Below are several entries. Transcribe exactly those lines that fall from the one with "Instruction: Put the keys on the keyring" through the one with "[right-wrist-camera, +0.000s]", end lines included.

Data records:
========

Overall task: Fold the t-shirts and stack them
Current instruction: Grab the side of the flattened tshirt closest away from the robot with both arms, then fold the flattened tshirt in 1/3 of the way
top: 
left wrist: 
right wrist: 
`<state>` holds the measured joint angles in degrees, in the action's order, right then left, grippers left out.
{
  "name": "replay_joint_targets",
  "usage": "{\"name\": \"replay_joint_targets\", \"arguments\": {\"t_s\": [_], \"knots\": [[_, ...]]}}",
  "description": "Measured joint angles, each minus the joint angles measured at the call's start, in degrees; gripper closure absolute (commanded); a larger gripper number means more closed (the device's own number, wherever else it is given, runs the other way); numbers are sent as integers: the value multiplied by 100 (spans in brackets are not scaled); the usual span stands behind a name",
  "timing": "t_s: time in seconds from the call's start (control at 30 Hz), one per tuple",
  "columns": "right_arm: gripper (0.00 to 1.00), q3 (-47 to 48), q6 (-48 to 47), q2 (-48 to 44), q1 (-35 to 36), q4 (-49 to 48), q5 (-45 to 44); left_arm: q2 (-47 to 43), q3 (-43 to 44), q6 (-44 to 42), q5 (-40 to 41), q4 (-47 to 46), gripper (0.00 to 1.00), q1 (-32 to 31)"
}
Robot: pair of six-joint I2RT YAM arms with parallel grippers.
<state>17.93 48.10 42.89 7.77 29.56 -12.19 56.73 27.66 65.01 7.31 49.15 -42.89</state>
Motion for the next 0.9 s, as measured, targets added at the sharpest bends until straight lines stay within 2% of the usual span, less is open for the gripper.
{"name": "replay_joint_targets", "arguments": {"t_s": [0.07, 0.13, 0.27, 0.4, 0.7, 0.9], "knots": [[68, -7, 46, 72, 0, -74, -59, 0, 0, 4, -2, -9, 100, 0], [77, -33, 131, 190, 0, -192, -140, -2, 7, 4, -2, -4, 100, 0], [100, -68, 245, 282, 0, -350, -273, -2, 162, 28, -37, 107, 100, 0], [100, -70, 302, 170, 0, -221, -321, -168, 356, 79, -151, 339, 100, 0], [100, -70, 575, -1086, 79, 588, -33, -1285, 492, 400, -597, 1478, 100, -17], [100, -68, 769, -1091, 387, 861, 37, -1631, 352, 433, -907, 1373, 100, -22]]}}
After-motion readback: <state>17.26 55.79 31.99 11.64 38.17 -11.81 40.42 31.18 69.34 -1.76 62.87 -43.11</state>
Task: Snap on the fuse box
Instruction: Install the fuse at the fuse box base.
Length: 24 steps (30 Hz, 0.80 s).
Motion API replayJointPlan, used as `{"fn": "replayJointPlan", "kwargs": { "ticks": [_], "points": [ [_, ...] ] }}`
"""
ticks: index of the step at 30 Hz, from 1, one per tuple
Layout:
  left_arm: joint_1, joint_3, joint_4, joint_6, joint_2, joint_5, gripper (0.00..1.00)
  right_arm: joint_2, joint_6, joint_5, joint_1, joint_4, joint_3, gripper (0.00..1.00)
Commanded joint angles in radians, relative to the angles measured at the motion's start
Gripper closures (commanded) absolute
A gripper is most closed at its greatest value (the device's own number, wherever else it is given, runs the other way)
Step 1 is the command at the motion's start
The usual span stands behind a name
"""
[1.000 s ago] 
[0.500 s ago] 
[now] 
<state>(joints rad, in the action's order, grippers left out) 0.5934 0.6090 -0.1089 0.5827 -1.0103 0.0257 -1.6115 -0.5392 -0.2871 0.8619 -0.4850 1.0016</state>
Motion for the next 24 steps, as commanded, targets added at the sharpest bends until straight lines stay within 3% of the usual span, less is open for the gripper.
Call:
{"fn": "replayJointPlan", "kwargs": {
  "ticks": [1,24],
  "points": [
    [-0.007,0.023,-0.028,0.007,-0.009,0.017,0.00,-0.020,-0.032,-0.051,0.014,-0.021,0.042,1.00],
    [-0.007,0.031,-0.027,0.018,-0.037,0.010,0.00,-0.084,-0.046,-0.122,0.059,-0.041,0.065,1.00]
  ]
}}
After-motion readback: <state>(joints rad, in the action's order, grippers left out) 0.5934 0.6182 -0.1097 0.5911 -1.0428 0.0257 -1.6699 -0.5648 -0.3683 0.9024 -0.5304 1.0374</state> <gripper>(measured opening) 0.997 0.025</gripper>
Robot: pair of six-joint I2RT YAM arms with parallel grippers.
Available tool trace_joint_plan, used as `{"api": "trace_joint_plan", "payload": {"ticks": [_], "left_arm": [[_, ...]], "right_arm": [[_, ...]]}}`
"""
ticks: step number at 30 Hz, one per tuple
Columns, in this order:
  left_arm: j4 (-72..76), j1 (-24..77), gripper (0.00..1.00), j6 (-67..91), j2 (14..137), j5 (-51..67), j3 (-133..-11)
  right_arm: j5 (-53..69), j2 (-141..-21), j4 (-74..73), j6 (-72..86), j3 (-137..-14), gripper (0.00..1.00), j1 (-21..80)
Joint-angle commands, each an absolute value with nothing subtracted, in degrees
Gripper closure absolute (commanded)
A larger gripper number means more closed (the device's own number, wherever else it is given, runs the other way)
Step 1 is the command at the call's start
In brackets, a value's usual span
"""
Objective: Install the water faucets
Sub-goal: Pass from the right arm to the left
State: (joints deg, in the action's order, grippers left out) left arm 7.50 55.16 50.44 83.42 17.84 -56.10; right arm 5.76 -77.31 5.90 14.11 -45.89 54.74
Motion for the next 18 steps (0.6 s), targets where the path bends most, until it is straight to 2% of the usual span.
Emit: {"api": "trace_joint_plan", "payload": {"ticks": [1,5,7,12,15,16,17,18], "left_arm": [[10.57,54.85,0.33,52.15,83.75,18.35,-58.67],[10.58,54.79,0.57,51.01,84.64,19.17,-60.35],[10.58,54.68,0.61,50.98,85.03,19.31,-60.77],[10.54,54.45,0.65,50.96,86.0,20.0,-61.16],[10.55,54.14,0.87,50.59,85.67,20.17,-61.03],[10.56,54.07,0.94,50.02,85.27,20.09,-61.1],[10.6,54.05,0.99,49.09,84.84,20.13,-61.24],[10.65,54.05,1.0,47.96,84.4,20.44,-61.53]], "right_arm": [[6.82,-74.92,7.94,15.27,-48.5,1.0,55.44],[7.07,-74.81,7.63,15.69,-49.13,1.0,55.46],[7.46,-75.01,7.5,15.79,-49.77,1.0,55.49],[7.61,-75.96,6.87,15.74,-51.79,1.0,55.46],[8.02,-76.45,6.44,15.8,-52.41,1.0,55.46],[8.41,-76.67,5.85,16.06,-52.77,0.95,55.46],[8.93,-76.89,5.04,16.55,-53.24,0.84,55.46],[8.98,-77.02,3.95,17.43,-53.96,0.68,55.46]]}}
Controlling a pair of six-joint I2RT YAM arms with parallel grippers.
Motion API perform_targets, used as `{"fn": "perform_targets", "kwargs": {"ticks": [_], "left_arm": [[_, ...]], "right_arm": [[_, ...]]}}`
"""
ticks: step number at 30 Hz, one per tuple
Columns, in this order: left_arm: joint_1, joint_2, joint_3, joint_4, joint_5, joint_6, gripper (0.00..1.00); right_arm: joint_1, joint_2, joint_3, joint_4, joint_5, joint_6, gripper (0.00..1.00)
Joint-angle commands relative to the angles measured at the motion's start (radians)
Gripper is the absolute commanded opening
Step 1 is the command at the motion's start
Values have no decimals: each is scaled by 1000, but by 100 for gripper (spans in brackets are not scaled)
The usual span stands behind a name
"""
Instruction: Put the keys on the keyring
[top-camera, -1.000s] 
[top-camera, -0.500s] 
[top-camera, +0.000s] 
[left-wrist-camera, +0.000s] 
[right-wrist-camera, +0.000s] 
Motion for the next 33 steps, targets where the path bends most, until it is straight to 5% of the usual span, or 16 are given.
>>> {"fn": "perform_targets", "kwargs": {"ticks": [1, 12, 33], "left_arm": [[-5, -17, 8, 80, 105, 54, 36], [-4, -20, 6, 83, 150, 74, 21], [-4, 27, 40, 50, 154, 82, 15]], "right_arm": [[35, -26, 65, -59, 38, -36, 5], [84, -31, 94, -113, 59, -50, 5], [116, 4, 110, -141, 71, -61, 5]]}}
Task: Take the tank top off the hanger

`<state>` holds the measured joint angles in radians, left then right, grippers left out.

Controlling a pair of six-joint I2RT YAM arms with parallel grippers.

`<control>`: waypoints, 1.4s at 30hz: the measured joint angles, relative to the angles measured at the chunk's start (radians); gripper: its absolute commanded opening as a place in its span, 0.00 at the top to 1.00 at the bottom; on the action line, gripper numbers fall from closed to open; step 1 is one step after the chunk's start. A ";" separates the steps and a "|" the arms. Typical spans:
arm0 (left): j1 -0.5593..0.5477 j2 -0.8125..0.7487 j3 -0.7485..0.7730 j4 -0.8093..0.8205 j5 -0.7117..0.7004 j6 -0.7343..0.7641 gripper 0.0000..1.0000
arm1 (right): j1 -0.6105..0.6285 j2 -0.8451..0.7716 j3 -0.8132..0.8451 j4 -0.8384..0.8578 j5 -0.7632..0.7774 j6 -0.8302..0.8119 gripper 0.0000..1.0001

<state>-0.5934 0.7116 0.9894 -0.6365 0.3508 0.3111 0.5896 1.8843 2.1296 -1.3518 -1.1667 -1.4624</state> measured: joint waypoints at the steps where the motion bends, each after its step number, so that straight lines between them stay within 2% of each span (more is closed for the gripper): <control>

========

Answer box:
Instruction: Put the keys on the keyring
[top-camera, -1.000s] 
[top-camera, -0.500s] 
[top-camera, +0.000s] 
[left-wrist-camera, +0.000s] 
[right-wrist-camera, +0.000s] 

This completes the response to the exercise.